Action item
Search the entries below. Return every line that has "name" in it.
───── Data for this task
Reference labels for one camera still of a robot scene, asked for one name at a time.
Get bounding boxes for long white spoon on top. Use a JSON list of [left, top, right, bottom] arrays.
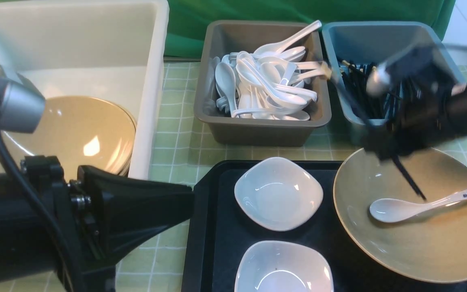
[[254, 20, 322, 56]]

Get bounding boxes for brown plastic spoon bin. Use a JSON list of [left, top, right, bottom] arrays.
[[193, 20, 332, 147]]

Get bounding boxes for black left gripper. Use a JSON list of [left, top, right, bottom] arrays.
[[21, 156, 196, 292]]

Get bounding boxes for bundle of black chopsticks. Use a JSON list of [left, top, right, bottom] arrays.
[[336, 57, 423, 119]]

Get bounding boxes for large white plastic tub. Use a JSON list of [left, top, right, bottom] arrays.
[[0, 0, 170, 179]]

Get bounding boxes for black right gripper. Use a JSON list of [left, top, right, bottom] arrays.
[[363, 45, 461, 160]]

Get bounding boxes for beige bowl lower in stack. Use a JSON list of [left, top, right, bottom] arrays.
[[117, 114, 137, 177]]

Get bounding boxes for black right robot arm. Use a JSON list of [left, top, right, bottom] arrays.
[[362, 45, 467, 160]]

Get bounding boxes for beige bowl top of stack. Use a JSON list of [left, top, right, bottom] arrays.
[[2, 96, 137, 181]]

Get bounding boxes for black chopstick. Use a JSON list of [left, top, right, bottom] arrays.
[[391, 155, 426, 202]]

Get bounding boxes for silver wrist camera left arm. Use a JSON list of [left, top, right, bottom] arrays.
[[0, 64, 46, 133]]

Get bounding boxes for black serving tray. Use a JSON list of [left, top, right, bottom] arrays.
[[182, 160, 467, 292]]

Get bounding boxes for large beige noodle bowl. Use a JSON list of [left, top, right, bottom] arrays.
[[332, 148, 467, 283]]

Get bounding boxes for green backdrop cloth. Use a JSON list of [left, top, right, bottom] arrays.
[[164, 0, 455, 58]]

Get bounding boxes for white spoon with blue print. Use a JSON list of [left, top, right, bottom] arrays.
[[369, 190, 467, 223]]

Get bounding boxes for pile of white soup spoons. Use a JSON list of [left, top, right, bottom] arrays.
[[212, 47, 332, 121]]

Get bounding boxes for blue plastic chopstick bin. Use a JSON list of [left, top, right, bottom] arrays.
[[322, 21, 467, 146]]

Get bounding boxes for white square dish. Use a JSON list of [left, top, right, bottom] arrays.
[[234, 157, 324, 232], [234, 240, 335, 292]]

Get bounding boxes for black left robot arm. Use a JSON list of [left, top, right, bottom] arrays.
[[0, 156, 195, 292]]

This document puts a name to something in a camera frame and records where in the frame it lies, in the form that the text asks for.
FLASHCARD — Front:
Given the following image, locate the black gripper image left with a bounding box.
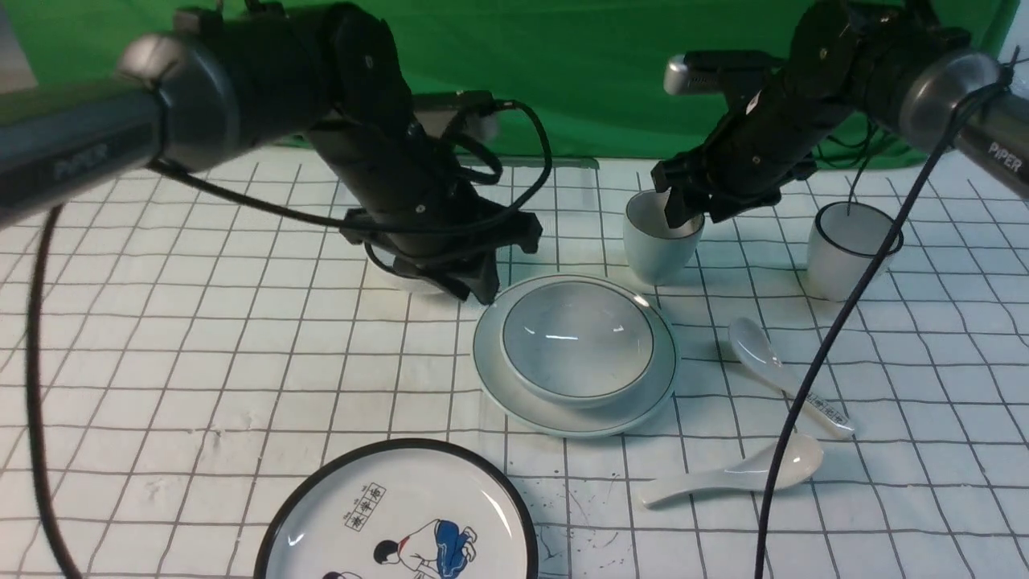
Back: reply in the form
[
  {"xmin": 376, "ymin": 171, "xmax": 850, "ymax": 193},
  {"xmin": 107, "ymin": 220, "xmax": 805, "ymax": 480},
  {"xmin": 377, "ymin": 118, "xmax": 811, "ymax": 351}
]
[{"xmin": 339, "ymin": 129, "xmax": 543, "ymax": 306}]

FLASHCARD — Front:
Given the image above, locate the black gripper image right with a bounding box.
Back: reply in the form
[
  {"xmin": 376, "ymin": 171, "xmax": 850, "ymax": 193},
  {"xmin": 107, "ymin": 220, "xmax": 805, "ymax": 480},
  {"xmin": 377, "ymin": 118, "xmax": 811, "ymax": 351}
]
[{"xmin": 651, "ymin": 80, "xmax": 828, "ymax": 228}]

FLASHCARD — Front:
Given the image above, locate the pale green cup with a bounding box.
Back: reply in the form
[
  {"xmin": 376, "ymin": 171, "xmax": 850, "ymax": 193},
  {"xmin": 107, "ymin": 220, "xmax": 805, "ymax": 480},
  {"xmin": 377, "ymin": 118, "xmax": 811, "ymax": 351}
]
[{"xmin": 622, "ymin": 188, "xmax": 706, "ymax": 285}]

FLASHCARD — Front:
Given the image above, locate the pale green shallow bowl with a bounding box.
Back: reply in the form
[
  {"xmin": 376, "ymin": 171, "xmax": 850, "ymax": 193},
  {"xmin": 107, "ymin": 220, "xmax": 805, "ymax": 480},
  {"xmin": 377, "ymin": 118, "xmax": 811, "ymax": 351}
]
[{"xmin": 501, "ymin": 280, "xmax": 657, "ymax": 408}]

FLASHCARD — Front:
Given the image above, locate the plain white ceramic spoon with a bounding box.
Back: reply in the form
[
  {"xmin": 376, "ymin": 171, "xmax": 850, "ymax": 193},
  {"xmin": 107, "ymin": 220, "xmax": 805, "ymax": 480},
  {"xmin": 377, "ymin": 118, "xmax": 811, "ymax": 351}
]
[{"xmin": 635, "ymin": 433, "xmax": 826, "ymax": 509}]

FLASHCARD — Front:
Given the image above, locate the white bowl black rim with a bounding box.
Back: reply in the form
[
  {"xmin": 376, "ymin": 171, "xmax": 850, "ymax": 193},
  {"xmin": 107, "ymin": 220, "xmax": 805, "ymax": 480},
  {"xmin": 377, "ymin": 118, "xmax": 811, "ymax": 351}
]
[{"xmin": 367, "ymin": 247, "xmax": 443, "ymax": 294}]

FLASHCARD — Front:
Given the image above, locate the pale green round plate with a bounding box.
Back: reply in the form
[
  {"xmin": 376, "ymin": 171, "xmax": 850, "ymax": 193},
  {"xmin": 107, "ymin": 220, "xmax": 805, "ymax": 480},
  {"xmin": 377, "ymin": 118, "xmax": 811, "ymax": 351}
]
[{"xmin": 473, "ymin": 274, "xmax": 680, "ymax": 437}]

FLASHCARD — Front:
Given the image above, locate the white spoon with lettering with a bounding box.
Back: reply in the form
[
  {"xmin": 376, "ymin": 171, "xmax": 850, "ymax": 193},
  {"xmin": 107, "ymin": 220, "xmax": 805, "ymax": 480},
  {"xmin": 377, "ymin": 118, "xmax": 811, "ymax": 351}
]
[{"xmin": 728, "ymin": 318, "xmax": 855, "ymax": 439}]

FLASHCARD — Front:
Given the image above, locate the green backdrop cloth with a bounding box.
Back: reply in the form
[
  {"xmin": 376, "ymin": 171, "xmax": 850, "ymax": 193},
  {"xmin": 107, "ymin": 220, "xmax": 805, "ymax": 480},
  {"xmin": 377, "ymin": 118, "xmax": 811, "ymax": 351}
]
[{"xmin": 2, "ymin": 1, "xmax": 1021, "ymax": 160}]

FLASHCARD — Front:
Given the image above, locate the white cup black rim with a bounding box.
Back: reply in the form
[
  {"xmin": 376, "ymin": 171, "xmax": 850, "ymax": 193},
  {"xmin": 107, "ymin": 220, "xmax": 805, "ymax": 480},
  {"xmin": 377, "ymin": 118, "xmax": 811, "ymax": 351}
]
[{"xmin": 807, "ymin": 201, "xmax": 894, "ymax": 302}]

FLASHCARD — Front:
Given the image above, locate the black rimmed illustrated plate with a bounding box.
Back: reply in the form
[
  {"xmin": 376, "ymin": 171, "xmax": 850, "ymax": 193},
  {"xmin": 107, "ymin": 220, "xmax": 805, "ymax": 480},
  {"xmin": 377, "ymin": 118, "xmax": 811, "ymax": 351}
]
[{"xmin": 253, "ymin": 437, "xmax": 539, "ymax": 578}]

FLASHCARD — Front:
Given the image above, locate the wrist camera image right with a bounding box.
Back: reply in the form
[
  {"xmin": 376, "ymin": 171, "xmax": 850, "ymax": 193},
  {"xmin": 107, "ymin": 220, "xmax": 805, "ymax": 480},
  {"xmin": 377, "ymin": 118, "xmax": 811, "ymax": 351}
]
[{"xmin": 662, "ymin": 49, "xmax": 785, "ymax": 96}]

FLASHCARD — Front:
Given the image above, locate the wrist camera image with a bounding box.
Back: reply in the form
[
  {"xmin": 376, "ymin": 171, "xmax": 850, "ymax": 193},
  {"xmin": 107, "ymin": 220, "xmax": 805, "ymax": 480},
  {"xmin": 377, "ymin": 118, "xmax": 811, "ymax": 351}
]
[
  {"xmin": 662, "ymin": 49, "xmax": 785, "ymax": 96},
  {"xmin": 412, "ymin": 89, "xmax": 499, "ymax": 143}
]

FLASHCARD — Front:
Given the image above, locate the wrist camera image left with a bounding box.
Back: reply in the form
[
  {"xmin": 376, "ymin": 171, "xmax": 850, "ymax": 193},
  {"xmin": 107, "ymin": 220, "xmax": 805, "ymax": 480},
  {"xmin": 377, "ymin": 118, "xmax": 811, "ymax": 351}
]
[{"xmin": 412, "ymin": 89, "xmax": 499, "ymax": 143}]

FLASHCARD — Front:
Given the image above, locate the black cable image right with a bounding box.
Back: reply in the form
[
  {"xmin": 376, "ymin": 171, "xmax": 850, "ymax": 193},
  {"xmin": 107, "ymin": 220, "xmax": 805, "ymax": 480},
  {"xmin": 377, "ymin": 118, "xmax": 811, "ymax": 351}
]
[{"xmin": 754, "ymin": 45, "xmax": 1027, "ymax": 578}]

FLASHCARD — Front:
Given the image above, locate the black cable image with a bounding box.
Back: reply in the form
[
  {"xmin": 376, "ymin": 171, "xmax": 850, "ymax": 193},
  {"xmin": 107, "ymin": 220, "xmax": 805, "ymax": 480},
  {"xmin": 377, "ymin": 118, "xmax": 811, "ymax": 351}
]
[
  {"xmin": 24, "ymin": 98, "xmax": 555, "ymax": 579},
  {"xmin": 754, "ymin": 45, "xmax": 1027, "ymax": 578}
]

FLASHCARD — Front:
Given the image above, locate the black cable image left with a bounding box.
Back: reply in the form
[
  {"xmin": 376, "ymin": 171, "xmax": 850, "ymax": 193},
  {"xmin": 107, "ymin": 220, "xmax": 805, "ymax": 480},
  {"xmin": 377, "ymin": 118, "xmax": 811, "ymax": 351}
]
[{"xmin": 24, "ymin": 98, "xmax": 555, "ymax": 579}]
──────────
Your solution
Reference labels for one camera still of a robot scene, asked for one name at a time.
This document puts a name to something in a camera frame and records where in the frame it lies, in the form that the text asks for.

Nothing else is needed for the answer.